In Monday’s letter, Bankman-Fried’s parents agreed to restrict his access to their devices, while also signing sworn affidavits to not bring prohibited electronic devices into their home. If there’s reasonable suspicion of a violation, Bankman-Fried must submit his devices for a search, the letter added. U.S. District Judge Lewis Kaplan, who is overseeing Bankman-Fried’s case, would need to approve the new terms before they go into effect.
Bankman-Fried, 31, faces a trial set for Oct. 2 on criminal charges of stealing billions of dollars in FTX customer funds to plug losses at his Alameda Research hedge fund, and making large illegal political donations to buy influence in Washington, D.C. He has pleaded not guilty to eight counts and has not yet been arraigned on four more.
After his extradition in December from the Bahamas, where FTX was based, the former billionaire wunderkind was released on $250 million bond to home detention at his parents’ Palo Alto, California home.

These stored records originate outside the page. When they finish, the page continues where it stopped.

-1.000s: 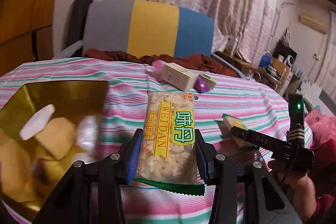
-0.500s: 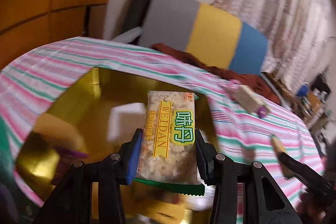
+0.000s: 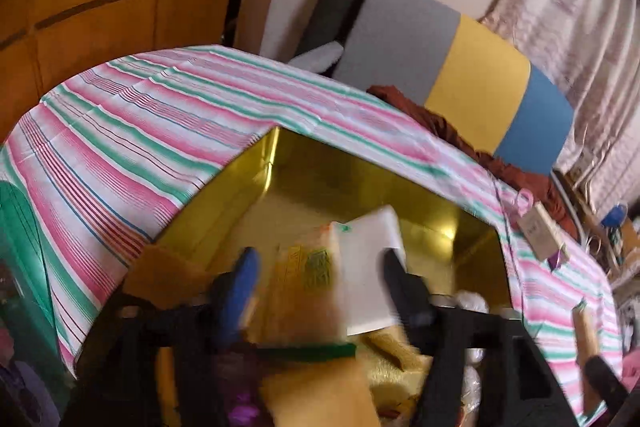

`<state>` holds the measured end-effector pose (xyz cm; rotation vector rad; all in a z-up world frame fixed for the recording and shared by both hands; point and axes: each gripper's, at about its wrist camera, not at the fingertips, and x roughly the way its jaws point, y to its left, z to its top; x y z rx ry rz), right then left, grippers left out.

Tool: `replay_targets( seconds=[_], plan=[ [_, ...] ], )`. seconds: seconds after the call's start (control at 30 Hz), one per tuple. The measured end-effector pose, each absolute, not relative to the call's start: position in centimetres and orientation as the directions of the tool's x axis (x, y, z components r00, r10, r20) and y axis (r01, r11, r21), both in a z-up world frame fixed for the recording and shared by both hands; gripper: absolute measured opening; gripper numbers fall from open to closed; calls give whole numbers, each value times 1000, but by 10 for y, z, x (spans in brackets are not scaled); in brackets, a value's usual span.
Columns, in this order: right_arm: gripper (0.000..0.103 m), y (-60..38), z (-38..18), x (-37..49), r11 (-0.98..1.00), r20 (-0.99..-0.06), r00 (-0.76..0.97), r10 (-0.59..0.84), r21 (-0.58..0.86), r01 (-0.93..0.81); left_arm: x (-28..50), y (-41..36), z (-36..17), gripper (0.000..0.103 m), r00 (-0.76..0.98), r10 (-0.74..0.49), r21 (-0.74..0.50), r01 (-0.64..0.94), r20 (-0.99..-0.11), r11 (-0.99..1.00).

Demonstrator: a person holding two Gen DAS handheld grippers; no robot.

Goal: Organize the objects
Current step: 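Release the packet into the gold tray with the left tool while the right tool drops its packet in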

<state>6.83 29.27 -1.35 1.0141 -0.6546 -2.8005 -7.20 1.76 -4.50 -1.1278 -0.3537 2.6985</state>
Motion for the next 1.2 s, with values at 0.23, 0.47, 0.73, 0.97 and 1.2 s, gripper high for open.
replay_targets(
  seconds=[0.23,0.47,0.73,0.97,1.2],
  plan=[
    [46,276,-17,59,-910,-608,-749,-263,414,-16,-67,-2,-17,96,-748,245,-352,-17,-616,-936],
    [46,257,-17,30,-931,-651,-704,-285,362,43,-54,-18,-8,102,-750,187,-401,112,-635,-909],
    [46,233,-26,-44,-960,-741,-614,-273,254,121,-53,-37,-15,102,-725,183,-466,211,-665,-859],
    [46,216,-46,-100,-957,-807,-515,-288,222,188,-54,-30,-20,103,-693,218,-474,200,-687,-857],
    [50,236,-27,-94,-982,-761,-622,-187,158,103,-55,-25,-23,103,-678,234,-475,193,-697,-858]
  ],
)
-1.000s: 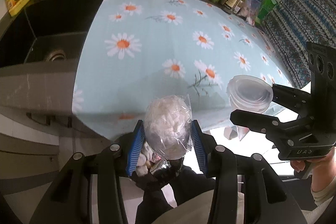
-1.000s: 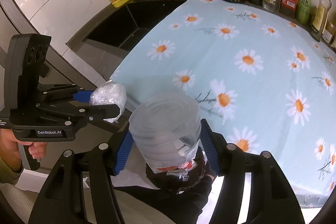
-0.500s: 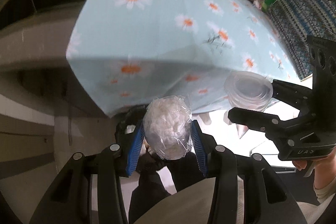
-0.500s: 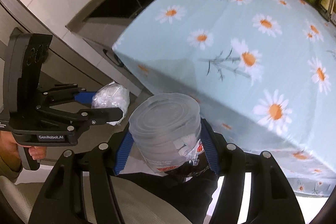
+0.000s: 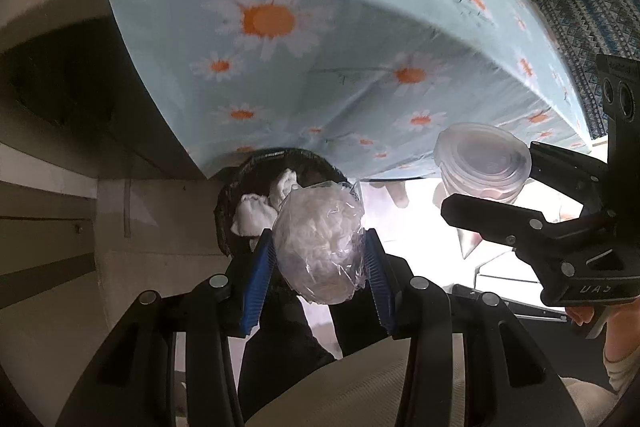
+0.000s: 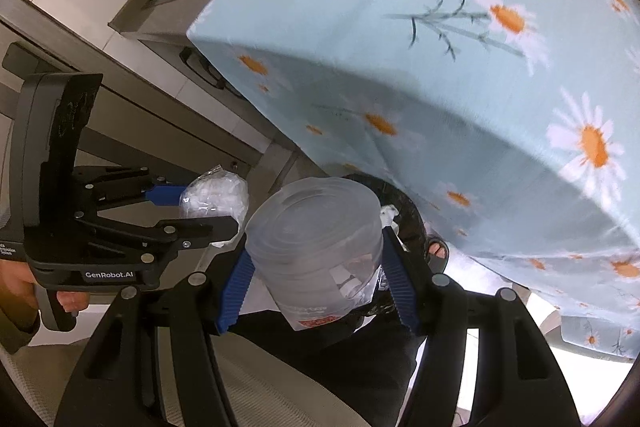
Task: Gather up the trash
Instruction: 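Carry the clear cup and wrapped ball down over the trash bin, then open both tools to drop the items into the bin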
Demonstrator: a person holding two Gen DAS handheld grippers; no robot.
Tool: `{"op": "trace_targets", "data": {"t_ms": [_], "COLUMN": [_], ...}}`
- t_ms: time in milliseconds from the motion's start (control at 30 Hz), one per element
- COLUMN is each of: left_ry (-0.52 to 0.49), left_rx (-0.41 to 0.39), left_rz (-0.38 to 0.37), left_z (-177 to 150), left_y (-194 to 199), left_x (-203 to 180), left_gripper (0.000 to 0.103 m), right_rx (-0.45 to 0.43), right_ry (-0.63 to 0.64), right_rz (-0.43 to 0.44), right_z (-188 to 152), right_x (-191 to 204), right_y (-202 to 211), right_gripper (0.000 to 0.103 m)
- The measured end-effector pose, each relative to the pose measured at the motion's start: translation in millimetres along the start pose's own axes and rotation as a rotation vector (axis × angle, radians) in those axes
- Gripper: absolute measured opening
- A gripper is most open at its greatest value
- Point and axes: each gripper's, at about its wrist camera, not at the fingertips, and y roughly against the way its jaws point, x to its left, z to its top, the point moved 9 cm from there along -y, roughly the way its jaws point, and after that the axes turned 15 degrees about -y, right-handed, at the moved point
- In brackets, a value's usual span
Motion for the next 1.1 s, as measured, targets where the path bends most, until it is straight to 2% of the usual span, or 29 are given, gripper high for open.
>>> {"op": "trace_targets", "data": {"t_ms": [667, 700, 733, 800, 867, 1100], "left_ry": [0.008, 0.017, 0.028, 0.035, 0.039, 0.048], "left_rx": [0.054, 0.06, 0.061, 0.062, 0.07, 0.058], "left_rz": [-0.013, -0.016, -0.019, -0.019, -0.016, -0.017], "left_z": [1.0, 0.5, 0.6, 0.4, 0.4, 3.7], "left_y": [-18.7, -19.6, -20.4, -20.8, -21.4, -17.4], "left_x": [1.2, 2.7, 3.8, 6.0, 7.8, 12.0], "left_gripper": [0.046, 0.047, 0.052, 0.053, 0.056, 0.057], "right_rx": [0.034, 0.039, 0.039, 0.038, 0.036, 0.02], "right_ry": [-0.078, -0.083, -0.092, -0.101, -0.109, -0.112], "right_rz": [0.021, 0.024, 0.027, 0.028, 0.025, 0.017], "right_z": [-0.9, 0.6, 1.4, 2.8, 4.0, 7.2], "right_x": [-15.2, -16.5, -17.4, -18.6, -19.1, -16.3], "right_y": [-13.4, -13.5, -13.3, -12.8, -12.4, -5.9], "right_gripper": [0.062, 0.065, 0.068, 0.069, 0.074, 0.074]}}
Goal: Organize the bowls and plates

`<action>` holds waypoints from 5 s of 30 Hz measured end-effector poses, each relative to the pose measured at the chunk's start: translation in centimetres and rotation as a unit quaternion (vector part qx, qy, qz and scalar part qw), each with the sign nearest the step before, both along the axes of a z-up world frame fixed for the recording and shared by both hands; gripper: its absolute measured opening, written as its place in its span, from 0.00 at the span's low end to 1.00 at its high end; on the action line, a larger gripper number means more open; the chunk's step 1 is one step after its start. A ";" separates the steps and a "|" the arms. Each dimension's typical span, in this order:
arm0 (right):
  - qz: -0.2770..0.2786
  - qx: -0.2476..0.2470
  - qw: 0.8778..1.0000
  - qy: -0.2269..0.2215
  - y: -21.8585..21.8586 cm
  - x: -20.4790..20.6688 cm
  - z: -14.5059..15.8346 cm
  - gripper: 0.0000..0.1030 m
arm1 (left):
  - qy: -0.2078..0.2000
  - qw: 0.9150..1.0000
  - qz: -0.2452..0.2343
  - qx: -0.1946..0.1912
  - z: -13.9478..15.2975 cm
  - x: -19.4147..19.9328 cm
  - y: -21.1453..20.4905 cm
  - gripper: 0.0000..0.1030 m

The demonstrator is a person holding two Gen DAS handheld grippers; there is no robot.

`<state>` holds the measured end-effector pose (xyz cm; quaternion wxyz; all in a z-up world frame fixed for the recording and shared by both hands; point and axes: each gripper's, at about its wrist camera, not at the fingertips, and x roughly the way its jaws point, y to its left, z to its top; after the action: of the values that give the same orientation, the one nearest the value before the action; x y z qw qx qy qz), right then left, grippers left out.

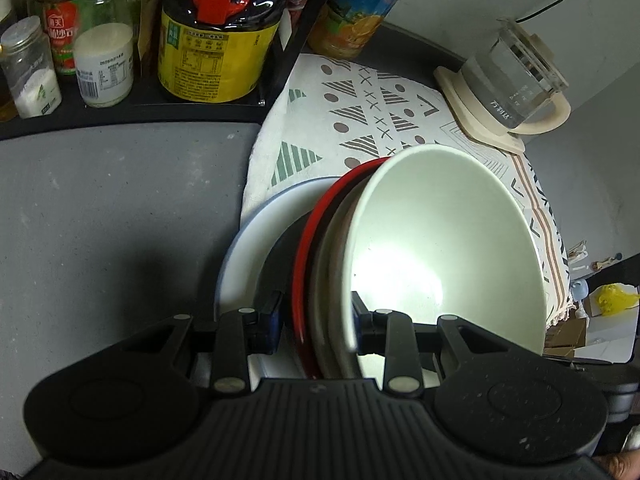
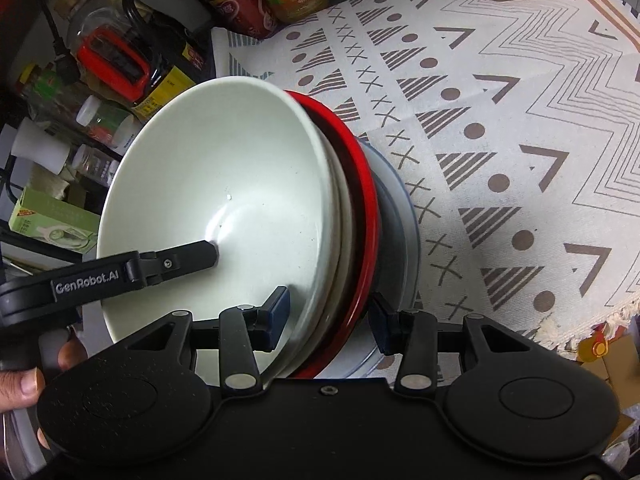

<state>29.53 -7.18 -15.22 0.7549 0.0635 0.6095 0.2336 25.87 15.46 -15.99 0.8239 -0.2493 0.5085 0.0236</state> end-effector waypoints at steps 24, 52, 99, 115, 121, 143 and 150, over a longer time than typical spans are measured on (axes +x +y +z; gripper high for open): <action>-0.107 0.001 0.979 -0.173 -3.6 -5.6 8.4 0.95 | -0.077 0.995 -0.030 0.051 6.8 -4.2 -0.6 0.72; -0.127 0.004 0.956 -0.266 -14.3 -14.0 12.4 0.99 | -0.179 0.970 -0.028 0.159 12.2 -11.6 -10.1 0.99; -0.065 -0.010 0.952 -0.299 -19.3 -24.7 13.7 0.99 | -0.179 0.967 -0.026 0.177 15.6 -27.4 -15.2 0.99; -0.051 -0.009 0.954 -0.297 -18.2 -24.9 14.4 0.99 | -0.181 0.966 -0.010 0.185 16.1 -28.0 -14.5 0.99; -0.047 -0.005 0.954 -0.297 -18.4 -25.0 14.6 1.00 | -0.184 0.964 -0.006 0.190 16.4 -28.3 -14.8 0.99; -0.049 0.000 0.951 -0.306 -20.6 -24.6 15.0 1.00 | -0.185 0.964 -0.006 0.192 16.2 -28.0 -16.2 0.99; -0.048 0.001 0.951 -0.305 -20.7 -24.6 15.1 1.00 | -0.185 0.964 -0.007 0.192 16.2 -27.9 -16.2 0.99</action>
<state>4.91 -27.88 -0.16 0.9151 0.0193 0.3459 0.2063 -2.03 -0.74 0.17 0.9361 -0.0828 0.3349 0.0688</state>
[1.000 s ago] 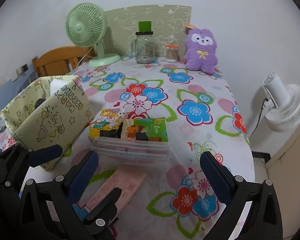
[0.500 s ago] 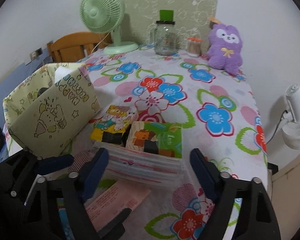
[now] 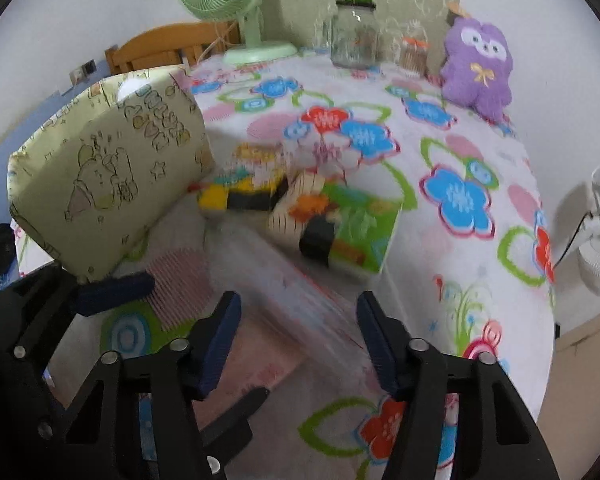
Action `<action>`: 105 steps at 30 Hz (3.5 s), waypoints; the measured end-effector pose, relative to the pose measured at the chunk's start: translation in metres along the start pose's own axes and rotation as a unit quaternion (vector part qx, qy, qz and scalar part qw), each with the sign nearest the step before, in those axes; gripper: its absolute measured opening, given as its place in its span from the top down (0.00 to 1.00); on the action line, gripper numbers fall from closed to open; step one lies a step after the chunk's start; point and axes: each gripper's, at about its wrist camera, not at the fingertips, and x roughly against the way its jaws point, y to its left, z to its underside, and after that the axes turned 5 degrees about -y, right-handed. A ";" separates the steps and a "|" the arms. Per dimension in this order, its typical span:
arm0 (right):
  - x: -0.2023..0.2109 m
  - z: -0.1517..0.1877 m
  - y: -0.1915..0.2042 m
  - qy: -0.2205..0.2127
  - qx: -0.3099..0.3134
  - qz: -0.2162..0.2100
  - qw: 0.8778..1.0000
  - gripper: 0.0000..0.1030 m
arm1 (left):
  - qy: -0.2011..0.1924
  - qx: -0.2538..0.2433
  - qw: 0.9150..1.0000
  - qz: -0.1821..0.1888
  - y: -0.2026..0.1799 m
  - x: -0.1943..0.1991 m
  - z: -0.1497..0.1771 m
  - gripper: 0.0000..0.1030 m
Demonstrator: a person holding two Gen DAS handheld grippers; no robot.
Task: Organize soft objects
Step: 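Reach the right tool to the clear straw bag and grasp it, then grasp the pink paper packet with the left tool while the right tool holds the straw bag, then lift the pink packet with the left tool while the right tool carries the straw bag to the box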
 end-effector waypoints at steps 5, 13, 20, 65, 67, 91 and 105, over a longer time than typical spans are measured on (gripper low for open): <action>0.004 0.006 0.003 -0.004 -0.010 0.004 1.000 0.49 | -0.006 -0.009 1.000 -0.010 0.000 0.004 0.002 0.10; 0.016 0.012 0.009 -0.019 -0.004 0.010 1.000 0.81 | -0.013 -0.010 1.000 -0.025 0.003 0.010 0.006 0.10; 0.033 0.022 0.012 -0.034 -0.022 0.008 0.999 0.84 | -0.023 -0.033 0.999 -0.031 -0.004 0.018 0.009 0.10; 0.064 0.069 -0.021 -0.040 -0.175 0.075 0.981 0.84 | -0.007 -0.055 0.998 0.007 -0.032 0.014 0.018 0.59; 0.064 0.068 -0.018 -0.039 -0.172 0.077 0.981 0.82 | -0.006 -0.056 0.998 0.008 -0.031 0.015 0.018 0.60; 0.039 0.046 -0.019 -0.013 -0.182 0.084 0.980 0.57 | -0.012 -0.054 0.998 -0.007 -0.008 0.009 0.008 0.60; 0.024 0.039 -0.014 -0.013 -0.183 0.101 0.978 0.61 | -0.011 -0.069 0.998 -0.009 -0.011 0.003 0.007 0.60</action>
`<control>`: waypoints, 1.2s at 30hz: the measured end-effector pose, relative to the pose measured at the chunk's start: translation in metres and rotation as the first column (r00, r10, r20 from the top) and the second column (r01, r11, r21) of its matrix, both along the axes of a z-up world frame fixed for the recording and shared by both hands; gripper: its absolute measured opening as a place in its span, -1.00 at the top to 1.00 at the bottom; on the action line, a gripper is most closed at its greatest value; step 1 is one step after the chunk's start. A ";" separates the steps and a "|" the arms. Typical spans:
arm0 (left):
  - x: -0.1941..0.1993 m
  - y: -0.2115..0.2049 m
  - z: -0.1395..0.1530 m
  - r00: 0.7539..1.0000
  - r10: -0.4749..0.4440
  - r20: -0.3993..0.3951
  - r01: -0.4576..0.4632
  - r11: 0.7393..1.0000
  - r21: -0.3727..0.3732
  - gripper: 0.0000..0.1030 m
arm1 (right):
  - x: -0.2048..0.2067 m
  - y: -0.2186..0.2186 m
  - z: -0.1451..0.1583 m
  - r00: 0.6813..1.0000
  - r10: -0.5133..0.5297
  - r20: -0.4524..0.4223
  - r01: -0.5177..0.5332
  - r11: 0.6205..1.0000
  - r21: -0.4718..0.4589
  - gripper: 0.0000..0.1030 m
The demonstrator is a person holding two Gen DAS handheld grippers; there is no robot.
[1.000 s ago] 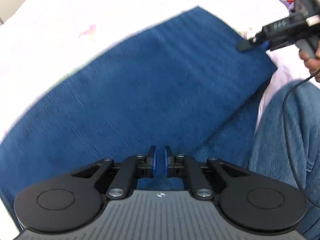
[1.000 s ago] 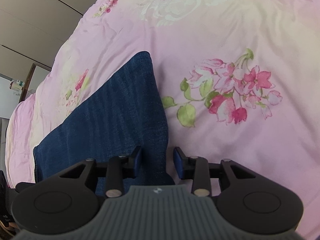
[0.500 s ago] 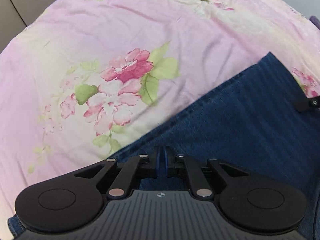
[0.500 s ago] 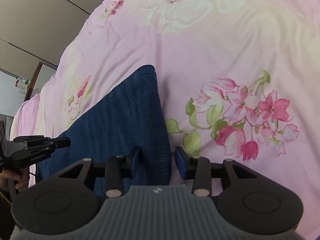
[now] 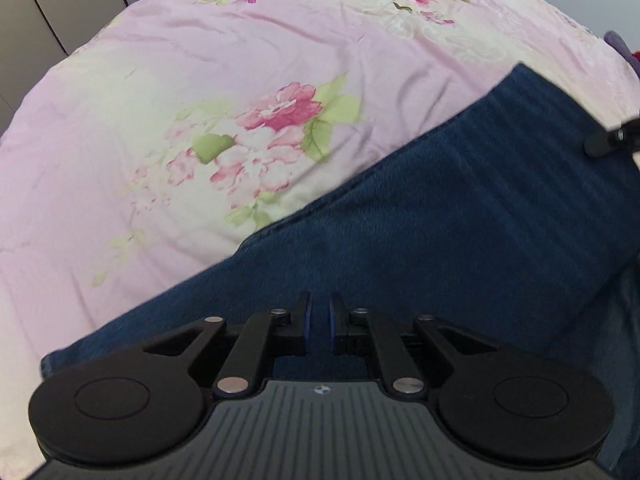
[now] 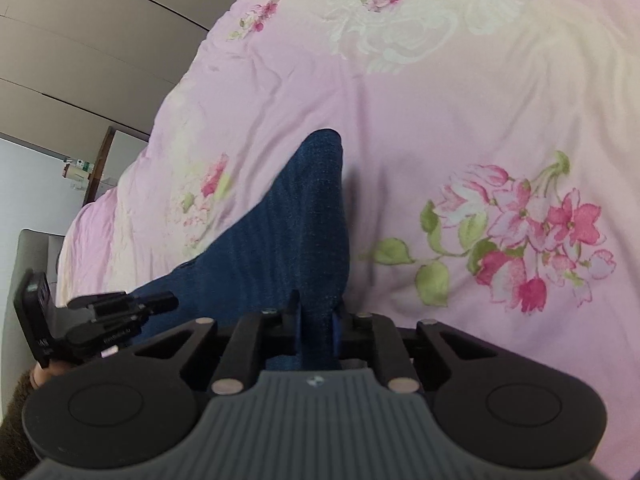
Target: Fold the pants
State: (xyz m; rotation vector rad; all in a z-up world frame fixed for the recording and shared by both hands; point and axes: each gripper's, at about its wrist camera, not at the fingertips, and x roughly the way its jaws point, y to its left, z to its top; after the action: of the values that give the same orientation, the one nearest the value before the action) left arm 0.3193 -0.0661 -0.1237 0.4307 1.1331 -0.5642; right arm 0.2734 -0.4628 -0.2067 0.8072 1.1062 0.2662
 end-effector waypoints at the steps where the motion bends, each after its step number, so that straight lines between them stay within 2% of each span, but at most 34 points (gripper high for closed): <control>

But in January, federal prosecutors in Manhattan said Bankman-Fried attempted to contact current executives at now-bankrupt FTX. Citing concerns about witness tampering, they sought severe restrictions on his use of the internet. Bankman-Fried’s lawyers said he was trying to help, not interfere.
The two sides eventually reached a deal that would have allowed Bankman-Fried to have a flip phone with no internet capability and a laptop with limited functions. Kaplan rejected that proposal, arguing Bankman-Fried could “find a way around it.” The judge had previously intimated that Bankman-Fried may deserve to be jailed, expressing concerns that the presence in his home of electronic devices belonging to his parents – both Stanford University law professors – could make it difficult to monitor his conduct.